• **Input material**
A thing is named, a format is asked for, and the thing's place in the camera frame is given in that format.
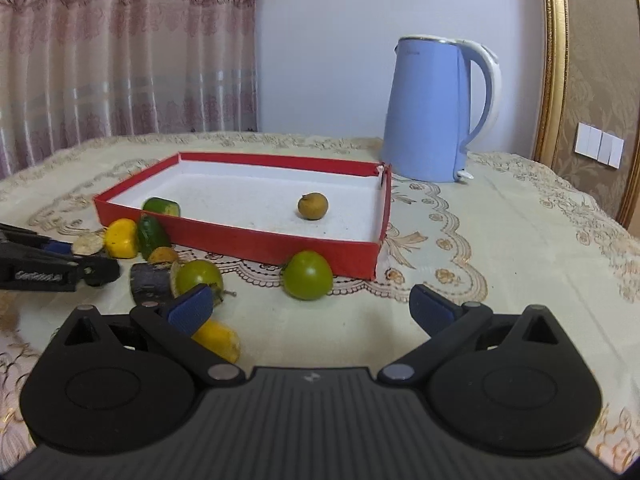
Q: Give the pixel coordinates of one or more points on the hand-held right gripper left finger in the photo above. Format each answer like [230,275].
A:
[190,310]

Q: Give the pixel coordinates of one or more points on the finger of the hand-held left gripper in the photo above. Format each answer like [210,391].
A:
[97,271]
[56,247]

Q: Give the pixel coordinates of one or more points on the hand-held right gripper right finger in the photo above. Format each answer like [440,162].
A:
[431,310]

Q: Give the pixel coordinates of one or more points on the pale round slice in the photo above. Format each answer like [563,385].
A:
[89,244]

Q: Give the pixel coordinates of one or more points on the round green fruit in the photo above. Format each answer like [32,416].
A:
[307,275]
[197,276]

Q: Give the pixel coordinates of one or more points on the yellow fruit piece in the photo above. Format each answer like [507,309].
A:
[121,238]
[220,340]

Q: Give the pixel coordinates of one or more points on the dark purple sugarcane piece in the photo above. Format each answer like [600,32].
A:
[150,282]

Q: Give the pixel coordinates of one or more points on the brown longan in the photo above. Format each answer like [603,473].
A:
[313,206]
[162,256]

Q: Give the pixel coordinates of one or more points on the dark green cucumber end piece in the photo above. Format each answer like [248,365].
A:
[152,235]

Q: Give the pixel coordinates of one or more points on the cucumber piece with cut face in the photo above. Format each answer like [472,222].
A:
[161,206]

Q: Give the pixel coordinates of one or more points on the red cardboard box tray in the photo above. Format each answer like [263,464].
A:
[250,210]

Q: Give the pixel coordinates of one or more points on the cream embroidered tablecloth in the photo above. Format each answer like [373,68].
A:
[500,240]

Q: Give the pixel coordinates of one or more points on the blue electric kettle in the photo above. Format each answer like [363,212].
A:
[430,110]

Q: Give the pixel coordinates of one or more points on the pink patterned curtain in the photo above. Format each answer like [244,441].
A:
[125,50]

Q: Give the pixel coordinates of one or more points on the white wall switch panel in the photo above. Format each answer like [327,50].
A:
[599,144]

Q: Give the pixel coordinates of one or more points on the gold ornate frame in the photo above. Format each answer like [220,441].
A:
[555,60]

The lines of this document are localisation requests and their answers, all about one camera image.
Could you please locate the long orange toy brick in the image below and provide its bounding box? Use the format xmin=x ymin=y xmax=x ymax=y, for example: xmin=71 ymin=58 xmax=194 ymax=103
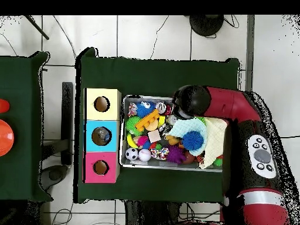
xmin=135 ymin=108 xmax=162 ymax=132

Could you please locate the small pink spiky ball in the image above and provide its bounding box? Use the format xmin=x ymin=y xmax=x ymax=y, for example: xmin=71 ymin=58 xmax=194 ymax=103
xmin=137 ymin=135 xmax=151 ymax=147

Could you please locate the pale blue waffle cloth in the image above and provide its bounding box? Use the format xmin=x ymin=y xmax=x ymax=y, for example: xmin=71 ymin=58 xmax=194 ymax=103
xmin=169 ymin=118 xmax=208 ymax=155

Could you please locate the cream yellow knitted cloth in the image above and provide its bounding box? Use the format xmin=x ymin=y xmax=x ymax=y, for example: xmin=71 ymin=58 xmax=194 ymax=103
xmin=197 ymin=117 xmax=229 ymax=169

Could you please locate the shallow clear mesh bin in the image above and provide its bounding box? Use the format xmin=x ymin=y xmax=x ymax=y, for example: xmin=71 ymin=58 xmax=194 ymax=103
xmin=121 ymin=96 xmax=237 ymax=173

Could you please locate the wooden box with three holes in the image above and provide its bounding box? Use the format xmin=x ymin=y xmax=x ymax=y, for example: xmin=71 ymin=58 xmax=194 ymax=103
xmin=84 ymin=88 xmax=122 ymax=183

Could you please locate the plain wooden cube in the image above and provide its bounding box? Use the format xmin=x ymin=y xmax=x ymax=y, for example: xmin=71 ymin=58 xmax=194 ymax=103
xmin=148 ymin=130 xmax=162 ymax=144

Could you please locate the blue spiky ball with eyes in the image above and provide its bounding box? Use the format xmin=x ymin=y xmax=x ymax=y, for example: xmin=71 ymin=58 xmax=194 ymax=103
xmin=135 ymin=101 xmax=155 ymax=118

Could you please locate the black drink can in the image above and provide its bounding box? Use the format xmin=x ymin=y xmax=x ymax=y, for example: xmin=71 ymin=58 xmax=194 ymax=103
xmin=155 ymin=101 xmax=169 ymax=115

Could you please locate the white baseball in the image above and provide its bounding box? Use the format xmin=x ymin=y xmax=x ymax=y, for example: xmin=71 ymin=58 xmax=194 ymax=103
xmin=138 ymin=149 xmax=152 ymax=162

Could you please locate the small soccer ball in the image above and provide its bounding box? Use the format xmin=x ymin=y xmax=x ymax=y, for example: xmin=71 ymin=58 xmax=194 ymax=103
xmin=125 ymin=148 xmax=139 ymax=161

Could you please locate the purple spiky toy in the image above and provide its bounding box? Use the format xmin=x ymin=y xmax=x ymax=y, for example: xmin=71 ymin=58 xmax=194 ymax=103
xmin=167 ymin=145 xmax=187 ymax=165

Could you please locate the plain blue spiky ball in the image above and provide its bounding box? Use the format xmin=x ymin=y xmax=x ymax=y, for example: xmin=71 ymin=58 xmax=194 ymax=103
xmin=182 ymin=130 xmax=205 ymax=151

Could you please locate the black upright panel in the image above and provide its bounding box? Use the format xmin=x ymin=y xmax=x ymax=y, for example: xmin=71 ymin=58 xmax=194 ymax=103
xmin=61 ymin=81 xmax=74 ymax=166

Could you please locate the grey round floor base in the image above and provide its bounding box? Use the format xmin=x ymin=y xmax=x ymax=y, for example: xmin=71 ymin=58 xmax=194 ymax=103
xmin=39 ymin=163 xmax=69 ymax=189

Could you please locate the black round stand base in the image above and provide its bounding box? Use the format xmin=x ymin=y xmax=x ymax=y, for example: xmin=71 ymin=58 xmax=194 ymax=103
xmin=189 ymin=15 xmax=225 ymax=38

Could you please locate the dark green side table cloth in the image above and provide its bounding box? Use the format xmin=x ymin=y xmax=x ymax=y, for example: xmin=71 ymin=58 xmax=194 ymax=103
xmin=0 ymin=51 xmax=52 ymax=203

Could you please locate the orange disc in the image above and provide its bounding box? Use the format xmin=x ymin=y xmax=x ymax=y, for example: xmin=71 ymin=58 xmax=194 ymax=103
xmin=0 ymin=119 xmax=15 ymax=158

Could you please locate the small red object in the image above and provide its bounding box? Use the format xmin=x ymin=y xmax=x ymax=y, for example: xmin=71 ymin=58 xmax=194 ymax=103
xmin=0 ymin=98 xmax=10 ymax=114

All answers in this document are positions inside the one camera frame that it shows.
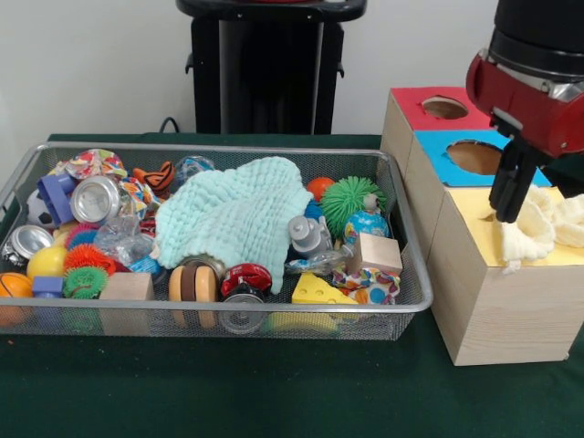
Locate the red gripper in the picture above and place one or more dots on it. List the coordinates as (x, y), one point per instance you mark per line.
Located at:
(529, 109)

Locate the cream muslin cloth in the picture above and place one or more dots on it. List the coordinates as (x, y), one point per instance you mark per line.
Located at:
(534, 228)

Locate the green spiky ball with eyes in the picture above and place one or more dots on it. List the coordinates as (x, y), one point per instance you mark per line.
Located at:
(349, 203)

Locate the wooden box with three holes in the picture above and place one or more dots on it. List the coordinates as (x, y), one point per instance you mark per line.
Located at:
(493, 310)

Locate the clear mesh bin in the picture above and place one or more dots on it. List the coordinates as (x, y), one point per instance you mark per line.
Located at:
(408, 292)

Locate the blue globe ball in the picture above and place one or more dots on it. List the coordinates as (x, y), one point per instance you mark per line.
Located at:
(367, 228)

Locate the plain wooden block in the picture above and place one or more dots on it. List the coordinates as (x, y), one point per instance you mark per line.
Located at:
(374, 253)

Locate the red ball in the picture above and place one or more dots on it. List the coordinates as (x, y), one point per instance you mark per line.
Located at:
(319, 187)

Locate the blue spiky ball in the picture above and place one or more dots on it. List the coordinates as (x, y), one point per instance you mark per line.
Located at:
(313, 210)

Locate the yellow cheese wedge toy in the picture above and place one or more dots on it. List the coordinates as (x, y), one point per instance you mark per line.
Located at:
(319, 292)

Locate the mint green muslin cloth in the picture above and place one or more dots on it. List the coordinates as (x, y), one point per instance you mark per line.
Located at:
(237, 214)

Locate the dark green tablecloth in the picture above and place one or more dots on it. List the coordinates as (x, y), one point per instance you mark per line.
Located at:
(274, 392)

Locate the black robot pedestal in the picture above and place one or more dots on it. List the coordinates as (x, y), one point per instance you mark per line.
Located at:
(265, 73)

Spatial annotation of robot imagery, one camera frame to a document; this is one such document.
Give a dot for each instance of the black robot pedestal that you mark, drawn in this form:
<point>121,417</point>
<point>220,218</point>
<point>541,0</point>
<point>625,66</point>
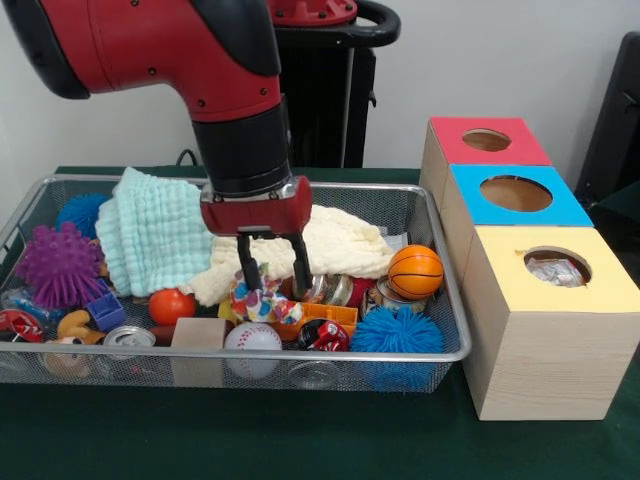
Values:
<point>330,100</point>

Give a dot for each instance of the silver mesh bin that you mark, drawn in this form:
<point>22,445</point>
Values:
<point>125,377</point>

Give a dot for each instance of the cream cloth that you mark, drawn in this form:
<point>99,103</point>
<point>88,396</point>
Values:
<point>340,240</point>

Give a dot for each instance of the white toy baseball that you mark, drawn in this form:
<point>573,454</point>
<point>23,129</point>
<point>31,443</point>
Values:
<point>252,337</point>

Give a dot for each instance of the red robot base mount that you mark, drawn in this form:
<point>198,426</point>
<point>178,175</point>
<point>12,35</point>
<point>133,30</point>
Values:
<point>320,12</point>

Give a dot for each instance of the blue fuzzy ball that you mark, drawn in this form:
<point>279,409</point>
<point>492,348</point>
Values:
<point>397,332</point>
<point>80,212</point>

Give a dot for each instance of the polka-dot paper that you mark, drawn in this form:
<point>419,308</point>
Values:
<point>555,272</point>
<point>267,302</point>

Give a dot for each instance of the dark green tablecloth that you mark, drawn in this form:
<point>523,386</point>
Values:
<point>300,440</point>

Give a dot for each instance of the purple spiky ball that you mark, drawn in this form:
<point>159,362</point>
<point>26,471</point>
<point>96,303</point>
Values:
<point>60,265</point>

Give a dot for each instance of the mint green cloth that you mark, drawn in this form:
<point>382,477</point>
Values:
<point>150,235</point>

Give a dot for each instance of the orange-red ball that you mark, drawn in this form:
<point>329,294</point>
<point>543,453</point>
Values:
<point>172,306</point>

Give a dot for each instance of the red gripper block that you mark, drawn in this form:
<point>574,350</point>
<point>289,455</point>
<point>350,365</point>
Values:
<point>260,217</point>

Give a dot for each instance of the orange toy basketball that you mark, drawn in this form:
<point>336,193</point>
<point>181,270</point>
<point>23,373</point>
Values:
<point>416,272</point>

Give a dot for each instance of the plain wooden block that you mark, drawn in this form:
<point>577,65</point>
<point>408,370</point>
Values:
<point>197,334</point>

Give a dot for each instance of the wooden three-hole sorting box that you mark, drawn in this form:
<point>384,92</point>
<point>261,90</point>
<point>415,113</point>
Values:
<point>540,360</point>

• **What you will do**
In the entries above, find the line holding "Give a dot for each instance of the white" and the line holding "<point>60,265</point>"; print both of them and every line between, exactly, and nothing else.

• **Reply**
Give a dot for each instance of the white toy baseball that you mark, drawn in this form:
<point>573,454</point>
<point>23,129</point>
<point>31,443</point>
Values:
<point>252,337</point>

Give a dot for each instance of the red robot base mount that you mark, drawn in this form:
<point>198,426</point>
<point>178,175</point>
<point>12,35</point>
<point>133,30</point>
Values:
<point>320,12</point>

Give a dot for each instance of the blue fuzzy ball that you mark, drawn in this form:
<point>279,409</point>
<point>492,348</point>
Values:
<point>397,332</point>
<point>80,212</point>

Give a dot for each instance of the polka-dot paper that you mark, drawn in this form:
<point>419,308</point>
Values:
<point>555,272</point>
<point>267,302</point>

Give a dot for each instance of the dark green tablecloth that you mark, drawn in this form:
<point>523,386</point>
Values:
<point>300,440</point>

Give a dot for each instance of the purple spiky ball that you mark, drawn in this form:
<point>159,362</point>
<point>26,471</point>
<point>96,303</point>
Values:
<point>60,265</point>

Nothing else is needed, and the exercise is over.